What to work on:
Once the images are set aside, write out the rest of the records exactly.

[Stored data]
--- START ---

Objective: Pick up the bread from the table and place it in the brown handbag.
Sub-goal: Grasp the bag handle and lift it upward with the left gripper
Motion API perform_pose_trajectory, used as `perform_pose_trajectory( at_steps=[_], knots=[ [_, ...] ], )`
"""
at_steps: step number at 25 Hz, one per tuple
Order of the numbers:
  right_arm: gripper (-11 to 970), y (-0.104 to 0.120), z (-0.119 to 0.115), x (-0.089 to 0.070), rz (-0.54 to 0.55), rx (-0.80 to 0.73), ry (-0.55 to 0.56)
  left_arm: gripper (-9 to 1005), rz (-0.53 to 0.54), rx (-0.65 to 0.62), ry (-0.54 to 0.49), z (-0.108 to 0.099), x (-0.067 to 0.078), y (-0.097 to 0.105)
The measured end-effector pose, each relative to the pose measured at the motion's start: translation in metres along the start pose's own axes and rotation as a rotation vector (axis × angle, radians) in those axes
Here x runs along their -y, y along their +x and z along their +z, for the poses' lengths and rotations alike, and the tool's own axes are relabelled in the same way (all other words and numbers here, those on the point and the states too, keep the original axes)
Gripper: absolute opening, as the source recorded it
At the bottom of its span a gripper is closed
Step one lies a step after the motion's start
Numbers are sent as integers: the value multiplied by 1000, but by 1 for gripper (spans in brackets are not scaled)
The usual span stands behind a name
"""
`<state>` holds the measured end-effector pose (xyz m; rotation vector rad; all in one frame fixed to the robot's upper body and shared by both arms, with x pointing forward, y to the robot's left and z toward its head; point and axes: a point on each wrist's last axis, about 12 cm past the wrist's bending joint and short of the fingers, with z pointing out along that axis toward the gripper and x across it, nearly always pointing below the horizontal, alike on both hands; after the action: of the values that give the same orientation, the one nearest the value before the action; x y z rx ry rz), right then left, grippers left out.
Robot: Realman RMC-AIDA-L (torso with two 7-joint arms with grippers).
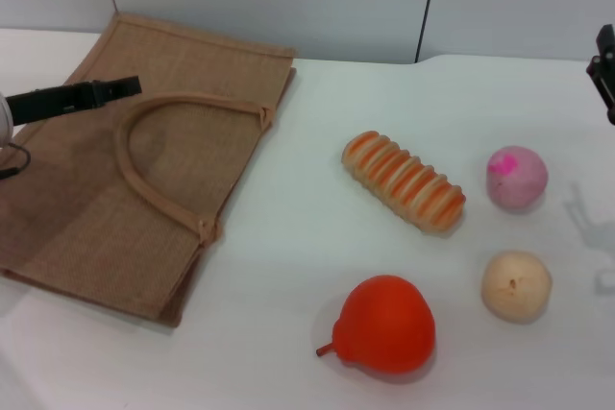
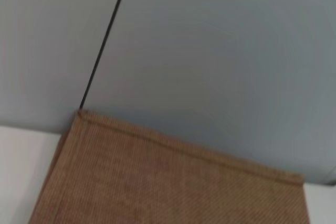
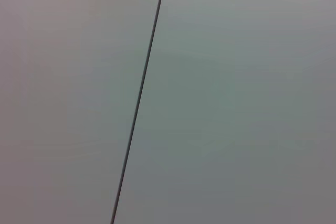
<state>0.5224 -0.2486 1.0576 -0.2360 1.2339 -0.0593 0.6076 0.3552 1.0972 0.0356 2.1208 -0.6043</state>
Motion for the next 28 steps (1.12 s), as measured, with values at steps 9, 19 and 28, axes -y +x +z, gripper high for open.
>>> perform_pose_trajectory(
  at_steps=[9,19,28],
  knots=[
    [885,1,0,0,-1,-8,-2,609,18,-172,-149,-3,-4,-22],
    [885,2,0,0,-1,-13,0,608,78,-254,-164,3,4,-27],
    [885,2,0,1,-1,-12,2,607,113,-259,-143,16,9,-21]
  ],
)
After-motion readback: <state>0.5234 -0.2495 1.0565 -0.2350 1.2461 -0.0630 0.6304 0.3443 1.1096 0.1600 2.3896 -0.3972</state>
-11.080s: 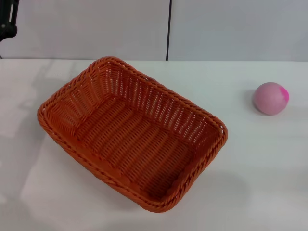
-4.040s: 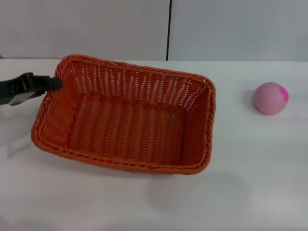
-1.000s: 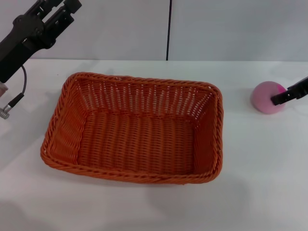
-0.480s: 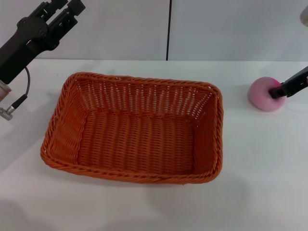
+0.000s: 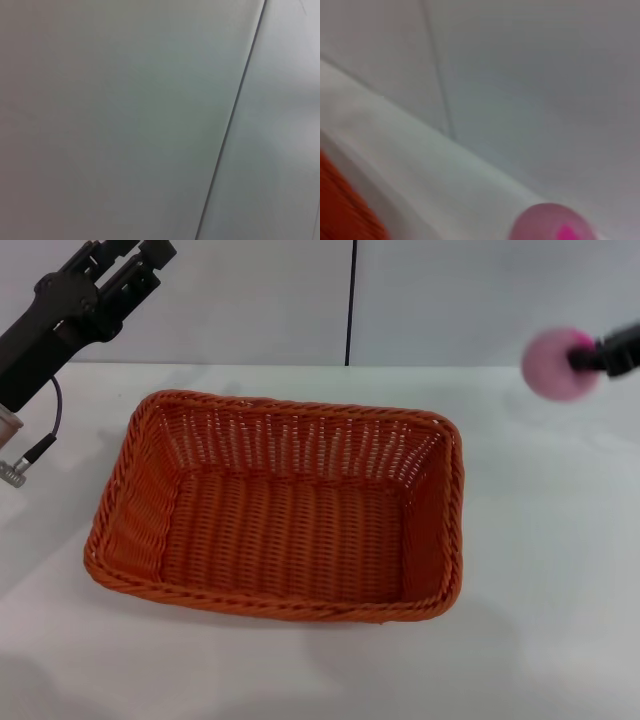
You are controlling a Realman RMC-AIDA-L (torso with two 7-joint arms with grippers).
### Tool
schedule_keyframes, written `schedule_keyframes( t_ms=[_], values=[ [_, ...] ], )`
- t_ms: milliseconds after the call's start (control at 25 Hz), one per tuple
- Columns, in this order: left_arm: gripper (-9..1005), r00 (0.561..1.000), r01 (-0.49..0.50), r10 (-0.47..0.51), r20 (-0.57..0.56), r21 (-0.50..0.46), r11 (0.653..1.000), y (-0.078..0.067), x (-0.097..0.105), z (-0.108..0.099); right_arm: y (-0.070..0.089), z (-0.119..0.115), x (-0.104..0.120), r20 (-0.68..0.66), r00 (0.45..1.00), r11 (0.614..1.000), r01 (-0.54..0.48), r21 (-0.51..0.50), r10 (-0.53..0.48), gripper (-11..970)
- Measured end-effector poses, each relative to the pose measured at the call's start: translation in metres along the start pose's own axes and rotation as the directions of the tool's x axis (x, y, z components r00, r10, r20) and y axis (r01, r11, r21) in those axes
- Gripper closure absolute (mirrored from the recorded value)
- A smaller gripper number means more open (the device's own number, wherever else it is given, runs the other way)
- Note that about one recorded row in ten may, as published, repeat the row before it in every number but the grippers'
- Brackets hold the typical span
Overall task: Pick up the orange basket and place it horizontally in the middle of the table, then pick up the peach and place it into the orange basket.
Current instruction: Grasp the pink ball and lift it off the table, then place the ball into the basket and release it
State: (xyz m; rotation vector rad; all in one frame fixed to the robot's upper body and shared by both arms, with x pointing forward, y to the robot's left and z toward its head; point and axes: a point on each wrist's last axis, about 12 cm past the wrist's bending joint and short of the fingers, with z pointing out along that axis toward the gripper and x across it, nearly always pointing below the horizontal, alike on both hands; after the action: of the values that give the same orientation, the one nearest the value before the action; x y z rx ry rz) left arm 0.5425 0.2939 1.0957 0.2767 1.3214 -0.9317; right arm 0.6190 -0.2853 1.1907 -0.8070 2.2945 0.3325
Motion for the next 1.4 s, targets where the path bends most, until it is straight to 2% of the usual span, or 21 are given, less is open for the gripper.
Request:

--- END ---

Answer section:
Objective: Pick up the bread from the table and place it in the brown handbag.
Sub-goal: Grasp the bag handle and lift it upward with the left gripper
Motion API perform_pose_trajectory, used as `perform_pose_trajectory( at_steps=[_], knots=[ [_, ...] ], )`
"""
at_steps: step number at 25 Hz, one per tuple
Order of the numbers:
  right_arm: gripper (-11 to 970), y (-0.104 to 0.120), z (-0.119 to 0.115), x (-0.089 to 0.070), rz (-0.54 to 0.55), rx (-0.80 to 0.73), ry (-0.55 to 0.56)
  left_arm: gripper (-9 to 1005), rz (-0.53 to 0.54), rx (-0.65 to 0.62), ry (-0.54 to 0.49), z (-0.108 to 0.099), x (-0.067 to 0.078), y (-0.097 to 0.105)
The measured end-effector pose, each relative to the pose measured at the motion's start: translation in metres along the start pose's own axes and rotation as a rotation vector (axis × angle, radians) in those axes
Here x runs along their -y, y along their +x and z along their +z, for the poses' lengths and rotations alike, and the tool's own axes are relabelled in the same way (all other words and numbers here, those on the point and the states too, keep the original axes)
Gripper: absolute opening, as the source recorded it
At the bottom of its span a gripper is closed
Step one lies a step after the motion's start
Numbers are sent as integers: the value multiplied by 1000, but by 1 for gripper (spans in brackets are not scaled)
The usual span stands behind a name
"""
`<state>` holds the measured end-effector pose (xyz m; rotation vector rad; all in one frame fixed to the robot's upper body and shared by both arms, with x pointing forward, y to the robot's left and z toward its head; point and axes: a point on each wrist's last axis, about 12 cm past the wrist's bending joint and short of the fingers, with z pointing out along that axis toward the gripper and x across it, nearly always pointing below the horizontal, alike on both hands; after the action: of the values that give the same orientation, the one nearest the value before the action; x y z rx ry rz), right then left, grippers left out.
Robot: Realman RMC-AIDA-L (torso with two 7-joint arms with grippers).
<state>0.5224 -0.2486 1.0576 -0.2360 1.2339 -0.0593 0.6076 0.3552 1.0972 0.0356 2.1208 -0.6043</state>
Motion for the next 28 steps (1.12 s), as measured, with values at steps 9, 19 and 28, axes -y +x +z, gripper high for open.
>>> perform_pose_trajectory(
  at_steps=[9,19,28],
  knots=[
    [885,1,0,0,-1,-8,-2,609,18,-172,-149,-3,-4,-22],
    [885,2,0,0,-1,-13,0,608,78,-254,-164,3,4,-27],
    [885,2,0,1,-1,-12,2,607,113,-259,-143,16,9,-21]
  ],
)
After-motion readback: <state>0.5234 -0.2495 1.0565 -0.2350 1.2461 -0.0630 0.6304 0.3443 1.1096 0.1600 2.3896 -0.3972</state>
-11.080s: 
-4.040s: 
-1.000s: 
-0.480s: 
+0.000s: 
You are controlling a Realman RMC-AIDA-L (torso with two 7-joint arms with grippers).
### Tool
schedule_keyframes, written `schedule_keyframes( t_ms=[_], values=[ [_, ...] ], )`
- t_ms: milliseconds after the call's start (control at 25 Hz), one per tuple
- Columns, in this order: left_arm: gripper (-9..1005), r00 (0.561..1.000), r01 (-0.49..0.50), r10 (-0.47..0.51), r20 (-0.57..0.56), r21 (-0.50..0.46), r11 (0.653..1.000), y (-0.078..0.067), x (-0.097..0.105), z (-0.108..0.099); right_arm: y (-0.070..0.089), z (-0.119..0.115), x (-0.104..0.120), r20 (-0.68..0.66), r00 (0.45..1.00), r11 (0.614..1.000), r01 (-0.54..0.48), r21 (-0.51..0.50), r10 (-0.53..0.48), gripper (-11..970)
- Measured end-effector poses, each relative to the pose measured at the call's start: translation in metres along the start pose's own axes and rotation as the directions of the tool's x axis (x, y, z components r00, r10, r20) and y axis (r01, r11, r21) in those axes
- Gripper closure absolute (mirrored from the recorded value)
- A smaller gripper number means more open (the device's own number, wherever else it is given, runs the other way)
- Note that about one recorded row in ten may, as published, repeat the row before it in every number but the grippers'
- Brackets hold the typical span
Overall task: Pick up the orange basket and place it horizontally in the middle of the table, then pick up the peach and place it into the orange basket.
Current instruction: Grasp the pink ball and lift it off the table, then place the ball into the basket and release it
State: (xyz m; rotation vector rad; all in one frame fixed to the robot's upper body and shared by both arms, with x pointing forward, y to the robot's left and z toward its head; point and axes: a point on each wrist's last axis, about 12 cm past the wrist's bending joint and short of the fingers, with z pointing out along that axis toward the gripper and x across it, nearly always pointing below the horizontal, alike on both hands; after the action: of the values that give the same orientation, the one nearest the value before the action; x y z rx ry rz) left arm 0.5425 0.2939 1.0957 0.2767 1.3214 -0.9317; right arm 0.6190 -0.2853 1.1907 -0.8070 2.2945 0.3325
Motion for the next 1.4 s, targets where the path bends most, until it is straight to 2% of the usual span, or 21 are given, less is open for the gripper.
Request:

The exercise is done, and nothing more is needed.